■ **REQUIREMENT**: Go through the data below line by line and report how many lines contain "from", giving only that figure.

■ **INFORMATION SHOWN**:
------------

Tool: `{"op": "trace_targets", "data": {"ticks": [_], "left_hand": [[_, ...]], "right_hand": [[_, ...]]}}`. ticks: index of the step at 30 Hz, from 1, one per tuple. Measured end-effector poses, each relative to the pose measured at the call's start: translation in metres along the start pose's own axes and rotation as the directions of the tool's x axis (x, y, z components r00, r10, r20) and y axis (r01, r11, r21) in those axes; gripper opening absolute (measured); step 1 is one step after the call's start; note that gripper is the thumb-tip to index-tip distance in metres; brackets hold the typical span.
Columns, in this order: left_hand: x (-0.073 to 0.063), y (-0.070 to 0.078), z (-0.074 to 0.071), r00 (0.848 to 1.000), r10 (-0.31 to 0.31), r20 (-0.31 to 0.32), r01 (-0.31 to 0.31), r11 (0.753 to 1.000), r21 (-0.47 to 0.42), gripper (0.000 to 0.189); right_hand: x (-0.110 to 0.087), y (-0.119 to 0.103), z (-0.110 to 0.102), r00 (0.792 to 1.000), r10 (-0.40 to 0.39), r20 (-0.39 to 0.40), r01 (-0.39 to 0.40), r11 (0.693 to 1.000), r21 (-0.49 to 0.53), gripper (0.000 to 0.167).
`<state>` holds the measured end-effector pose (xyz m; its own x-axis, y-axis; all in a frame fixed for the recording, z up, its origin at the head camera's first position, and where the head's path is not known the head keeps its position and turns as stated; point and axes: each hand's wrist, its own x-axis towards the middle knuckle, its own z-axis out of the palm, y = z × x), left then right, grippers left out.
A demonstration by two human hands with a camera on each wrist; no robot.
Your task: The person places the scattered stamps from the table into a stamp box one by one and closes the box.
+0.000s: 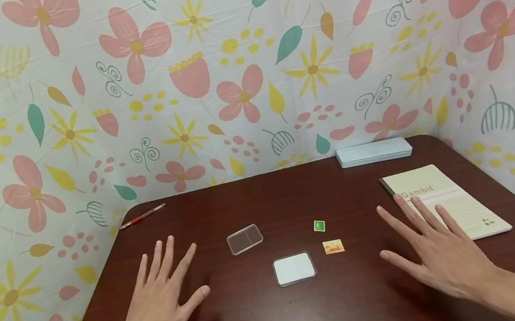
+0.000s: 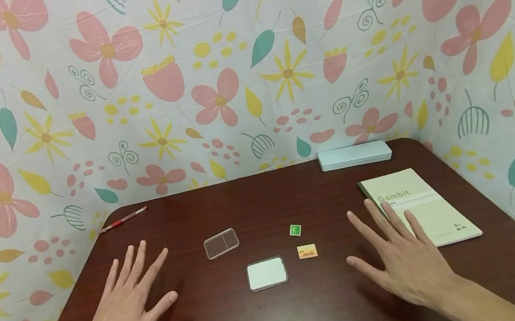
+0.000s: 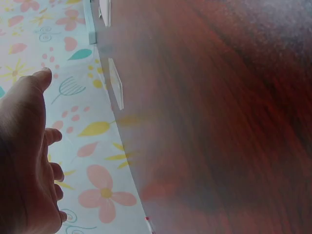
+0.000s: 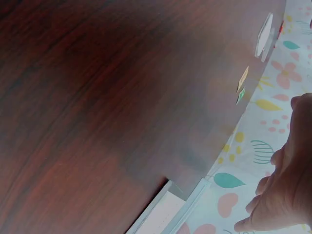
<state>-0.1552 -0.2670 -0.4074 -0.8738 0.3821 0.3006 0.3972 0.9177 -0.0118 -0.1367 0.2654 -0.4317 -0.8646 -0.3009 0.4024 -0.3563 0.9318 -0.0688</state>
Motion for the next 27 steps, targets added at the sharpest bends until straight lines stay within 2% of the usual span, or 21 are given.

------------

■ **EXERCISE RESULT**: 2